ABOUT THIS TASK - Scan the entries below for the string "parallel" and copy every line where it turns up.

━━━━━━━━━━━━━━━━━━━━

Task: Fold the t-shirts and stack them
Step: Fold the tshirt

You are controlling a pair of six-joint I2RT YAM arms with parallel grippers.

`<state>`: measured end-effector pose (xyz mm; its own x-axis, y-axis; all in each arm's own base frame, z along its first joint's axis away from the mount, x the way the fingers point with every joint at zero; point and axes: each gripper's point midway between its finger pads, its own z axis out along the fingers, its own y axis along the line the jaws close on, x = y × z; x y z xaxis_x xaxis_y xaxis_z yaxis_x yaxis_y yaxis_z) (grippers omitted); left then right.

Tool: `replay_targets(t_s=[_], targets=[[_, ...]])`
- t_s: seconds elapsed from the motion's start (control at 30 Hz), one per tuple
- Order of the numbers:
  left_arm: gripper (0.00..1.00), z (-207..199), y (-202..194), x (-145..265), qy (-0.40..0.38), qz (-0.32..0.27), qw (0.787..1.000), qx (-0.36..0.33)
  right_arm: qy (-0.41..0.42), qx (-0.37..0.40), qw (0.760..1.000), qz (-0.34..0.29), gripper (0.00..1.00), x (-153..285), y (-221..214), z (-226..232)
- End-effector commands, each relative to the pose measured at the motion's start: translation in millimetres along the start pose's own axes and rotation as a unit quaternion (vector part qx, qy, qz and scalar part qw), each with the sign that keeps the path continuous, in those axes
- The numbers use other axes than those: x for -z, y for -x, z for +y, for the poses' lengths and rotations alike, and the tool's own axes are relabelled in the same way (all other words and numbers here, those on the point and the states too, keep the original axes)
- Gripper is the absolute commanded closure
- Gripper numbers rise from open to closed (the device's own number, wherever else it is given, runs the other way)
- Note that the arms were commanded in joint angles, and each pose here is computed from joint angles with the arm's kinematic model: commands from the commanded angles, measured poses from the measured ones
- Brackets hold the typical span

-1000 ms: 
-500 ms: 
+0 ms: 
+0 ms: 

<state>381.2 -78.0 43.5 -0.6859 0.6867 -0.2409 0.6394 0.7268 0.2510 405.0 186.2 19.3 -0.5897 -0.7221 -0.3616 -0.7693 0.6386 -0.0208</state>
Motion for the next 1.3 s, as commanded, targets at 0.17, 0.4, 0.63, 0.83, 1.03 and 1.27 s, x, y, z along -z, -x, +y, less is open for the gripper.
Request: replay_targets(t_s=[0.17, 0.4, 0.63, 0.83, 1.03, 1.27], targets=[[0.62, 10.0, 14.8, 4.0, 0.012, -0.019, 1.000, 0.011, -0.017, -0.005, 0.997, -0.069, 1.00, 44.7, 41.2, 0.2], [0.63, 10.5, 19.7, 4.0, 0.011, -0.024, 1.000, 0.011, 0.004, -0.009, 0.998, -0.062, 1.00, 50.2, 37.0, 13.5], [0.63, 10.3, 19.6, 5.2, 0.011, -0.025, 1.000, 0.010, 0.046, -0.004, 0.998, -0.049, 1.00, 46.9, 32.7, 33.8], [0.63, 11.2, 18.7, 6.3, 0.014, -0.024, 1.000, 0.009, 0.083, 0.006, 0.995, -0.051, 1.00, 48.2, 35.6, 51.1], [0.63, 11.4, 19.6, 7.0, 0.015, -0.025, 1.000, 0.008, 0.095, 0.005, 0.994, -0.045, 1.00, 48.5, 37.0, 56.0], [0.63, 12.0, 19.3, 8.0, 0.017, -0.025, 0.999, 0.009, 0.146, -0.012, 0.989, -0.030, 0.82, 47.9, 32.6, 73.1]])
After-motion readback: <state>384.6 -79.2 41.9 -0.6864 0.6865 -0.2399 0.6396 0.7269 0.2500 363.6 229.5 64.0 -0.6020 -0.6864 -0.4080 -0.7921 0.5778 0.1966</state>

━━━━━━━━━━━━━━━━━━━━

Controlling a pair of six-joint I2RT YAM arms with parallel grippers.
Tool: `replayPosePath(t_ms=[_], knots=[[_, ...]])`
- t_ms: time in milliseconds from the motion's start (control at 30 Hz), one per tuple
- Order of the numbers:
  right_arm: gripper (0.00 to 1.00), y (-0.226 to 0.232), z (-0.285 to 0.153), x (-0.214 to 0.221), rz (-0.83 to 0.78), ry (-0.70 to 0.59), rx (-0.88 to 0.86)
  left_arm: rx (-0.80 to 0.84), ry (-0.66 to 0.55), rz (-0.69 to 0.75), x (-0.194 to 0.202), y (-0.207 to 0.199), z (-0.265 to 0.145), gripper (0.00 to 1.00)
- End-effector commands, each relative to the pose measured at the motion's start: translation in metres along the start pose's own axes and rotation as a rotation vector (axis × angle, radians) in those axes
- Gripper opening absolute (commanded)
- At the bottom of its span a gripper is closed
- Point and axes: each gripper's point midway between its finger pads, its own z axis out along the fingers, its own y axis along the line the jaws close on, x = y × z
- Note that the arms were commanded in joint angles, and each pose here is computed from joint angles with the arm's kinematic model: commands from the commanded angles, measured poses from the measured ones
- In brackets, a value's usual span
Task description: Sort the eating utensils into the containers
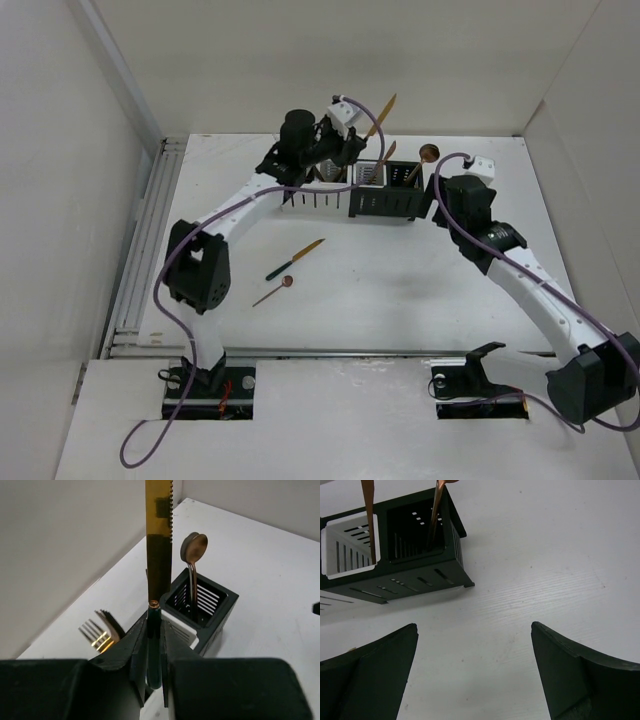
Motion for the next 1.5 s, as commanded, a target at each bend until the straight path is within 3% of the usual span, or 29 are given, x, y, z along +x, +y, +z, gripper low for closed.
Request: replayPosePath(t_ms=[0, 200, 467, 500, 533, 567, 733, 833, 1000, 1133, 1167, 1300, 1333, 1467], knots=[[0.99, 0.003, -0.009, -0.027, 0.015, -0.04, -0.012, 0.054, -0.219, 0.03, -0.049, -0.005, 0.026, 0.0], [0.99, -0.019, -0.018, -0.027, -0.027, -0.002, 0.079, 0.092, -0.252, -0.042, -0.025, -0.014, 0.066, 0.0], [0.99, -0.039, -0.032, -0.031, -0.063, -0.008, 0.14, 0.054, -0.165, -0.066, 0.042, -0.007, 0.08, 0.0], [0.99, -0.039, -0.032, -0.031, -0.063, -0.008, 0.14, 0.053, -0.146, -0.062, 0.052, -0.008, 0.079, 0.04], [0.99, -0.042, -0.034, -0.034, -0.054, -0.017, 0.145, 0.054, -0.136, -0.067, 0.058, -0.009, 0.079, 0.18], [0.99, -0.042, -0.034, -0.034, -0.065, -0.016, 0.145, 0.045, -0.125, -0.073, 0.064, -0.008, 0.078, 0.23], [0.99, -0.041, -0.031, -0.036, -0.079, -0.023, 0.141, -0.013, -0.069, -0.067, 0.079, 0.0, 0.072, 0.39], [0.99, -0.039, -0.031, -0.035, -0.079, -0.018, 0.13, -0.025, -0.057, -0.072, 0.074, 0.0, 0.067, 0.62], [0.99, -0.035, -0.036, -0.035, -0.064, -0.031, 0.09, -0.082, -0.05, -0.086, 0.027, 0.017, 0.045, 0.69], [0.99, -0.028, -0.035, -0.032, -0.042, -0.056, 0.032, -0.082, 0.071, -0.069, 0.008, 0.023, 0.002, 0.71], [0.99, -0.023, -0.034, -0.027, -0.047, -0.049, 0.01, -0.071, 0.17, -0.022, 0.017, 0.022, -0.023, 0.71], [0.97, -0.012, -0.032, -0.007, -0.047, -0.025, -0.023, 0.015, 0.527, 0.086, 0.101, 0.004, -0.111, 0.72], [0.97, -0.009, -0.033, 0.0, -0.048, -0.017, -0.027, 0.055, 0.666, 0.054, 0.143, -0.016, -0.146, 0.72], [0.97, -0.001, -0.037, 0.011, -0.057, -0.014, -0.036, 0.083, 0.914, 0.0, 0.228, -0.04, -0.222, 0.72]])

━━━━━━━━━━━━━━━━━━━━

RESPONSE FOR THIS EXERCISE -
You are controlling a pair of six-joint I2RT YAM arms with parallel grippers.
Controlling a pair of six-joint I2RT YAM arms with parallel grippers.

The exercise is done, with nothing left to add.